Birmingham business leaders have backed the Bank of England’s decision to hold interest rates at 0.5 per cent, saying it will help economic recovery in the West Midlands.

The Bank held off from pumping more emergency cash into the economy amid fears that inflation is not falling back as quickly as expected.

The most recent £50 billion injection into the Bank’s quantitative easing (QE) programme took place in February but members of the monetary policy committee (MPC) have vetoed increasing the stock of asset purchases from £325 billion.

Despite the UK’s return to recession in the first quarter and renewed tensions in the eurozone, it is likely that members were influenced by inflation remaining stubbornly high at 3.5 per cent in March, against expectations that it will meet the Government’s two per cent target by the end of this year.

Michael Ward, president of Birmingham Chamber of Commerce, said: “Interest rates have been at 0.5 per cent since March 2009 and have played a key role in nurturing the tentative signs of growth reported in the British Chambers of Commerce Quarterly Economic Survey.

“The current low interest rate is vital in nurturing the fragile shoots of recovery from the region’s businesses.”

Mr Ward added that the Bank of England faced pressure from some quarters to raise interest rates to counter the inflationary pressures but as they are mostly from external sources, such as the increase in commodity prices, this would be relatively ineffective.

He added: “Britain’s exposure to the eurozone economies, which the markets are jittery about in the light of recent European elections, and potential reduction in commitment to austerity measures, reinforces the need for continuity and stability in the UK’s monetary policy.

“The Government’s austerity measures – spending cuts and tax rises - mean that unemployment is likely to remain high and there will be spare capacity in the economy.

“Any concern over inflation should be secondary to the need to keep business conditions conducive to growth.”

Mark Smith, regional chairman at business advisors PwC in the Midlands, added: “The difference between the headline base rate and the actual cost of borrowing for many corporates and individuals widened in the first quarter of 2012.

“This is holding back business investment.

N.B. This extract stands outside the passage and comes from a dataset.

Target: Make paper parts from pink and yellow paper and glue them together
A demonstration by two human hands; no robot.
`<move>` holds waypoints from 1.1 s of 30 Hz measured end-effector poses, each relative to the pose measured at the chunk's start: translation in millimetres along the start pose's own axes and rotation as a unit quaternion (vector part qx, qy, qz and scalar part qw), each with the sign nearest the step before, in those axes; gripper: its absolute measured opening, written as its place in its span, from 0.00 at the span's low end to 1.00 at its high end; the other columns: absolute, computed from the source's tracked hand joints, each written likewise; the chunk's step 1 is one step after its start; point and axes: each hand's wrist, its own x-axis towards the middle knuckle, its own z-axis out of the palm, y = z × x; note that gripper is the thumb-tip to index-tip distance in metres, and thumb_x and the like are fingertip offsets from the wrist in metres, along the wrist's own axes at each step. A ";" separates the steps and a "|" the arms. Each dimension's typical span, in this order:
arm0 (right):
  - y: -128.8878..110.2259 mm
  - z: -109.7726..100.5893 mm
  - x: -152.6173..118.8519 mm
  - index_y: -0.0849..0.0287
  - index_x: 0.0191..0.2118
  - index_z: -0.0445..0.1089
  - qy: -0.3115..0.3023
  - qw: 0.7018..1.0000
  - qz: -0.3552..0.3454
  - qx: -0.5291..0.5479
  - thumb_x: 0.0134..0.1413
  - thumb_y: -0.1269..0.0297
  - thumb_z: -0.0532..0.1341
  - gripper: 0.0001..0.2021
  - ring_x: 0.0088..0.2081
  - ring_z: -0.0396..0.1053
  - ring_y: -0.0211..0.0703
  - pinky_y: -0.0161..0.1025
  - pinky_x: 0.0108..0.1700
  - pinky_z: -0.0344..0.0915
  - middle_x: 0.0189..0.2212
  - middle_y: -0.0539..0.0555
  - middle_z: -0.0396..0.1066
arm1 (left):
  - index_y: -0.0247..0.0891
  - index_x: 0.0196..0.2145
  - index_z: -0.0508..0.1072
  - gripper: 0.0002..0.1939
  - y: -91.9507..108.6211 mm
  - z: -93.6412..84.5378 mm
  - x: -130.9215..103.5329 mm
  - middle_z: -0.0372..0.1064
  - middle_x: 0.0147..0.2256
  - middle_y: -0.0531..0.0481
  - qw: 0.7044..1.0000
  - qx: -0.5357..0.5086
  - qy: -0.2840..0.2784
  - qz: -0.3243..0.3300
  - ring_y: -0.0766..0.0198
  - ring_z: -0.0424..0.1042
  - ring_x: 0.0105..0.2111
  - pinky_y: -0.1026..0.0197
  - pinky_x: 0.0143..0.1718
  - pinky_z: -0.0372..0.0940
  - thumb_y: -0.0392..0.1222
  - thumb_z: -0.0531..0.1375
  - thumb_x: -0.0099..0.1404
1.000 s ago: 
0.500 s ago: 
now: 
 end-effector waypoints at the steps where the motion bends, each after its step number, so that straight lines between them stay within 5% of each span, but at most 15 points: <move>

Greater certainty in the Eurozone and a more stable economic recovery are needed before lenders will have the confidence to reduce the premiums they charge over official base rates.”

Mike Ashton, spokesman for the West Midlands Chambers of Commerce, said: “The British Chambers of Commerce’s Quarterly Economic Survey has given us some good indicators that some sectors are starting to recover, despite the overall economy hovering at a standstill or tipping into a technical recession. Wage growth remains low which means that there is low underlying inflation.

“It is essential that the Bank of England’s focus remains on keeping interest rates low in order to maximise the ability of business and industry to invest and expand.

“Any rise in interest rates would hit businesses attempting to borrow and would reduce householders’ disposable income by pushing up mortgage repayment rates.

“There is clearly no room for complacency and the focus on pro-growth and pro-business measures must be the Bank of England’s priority.”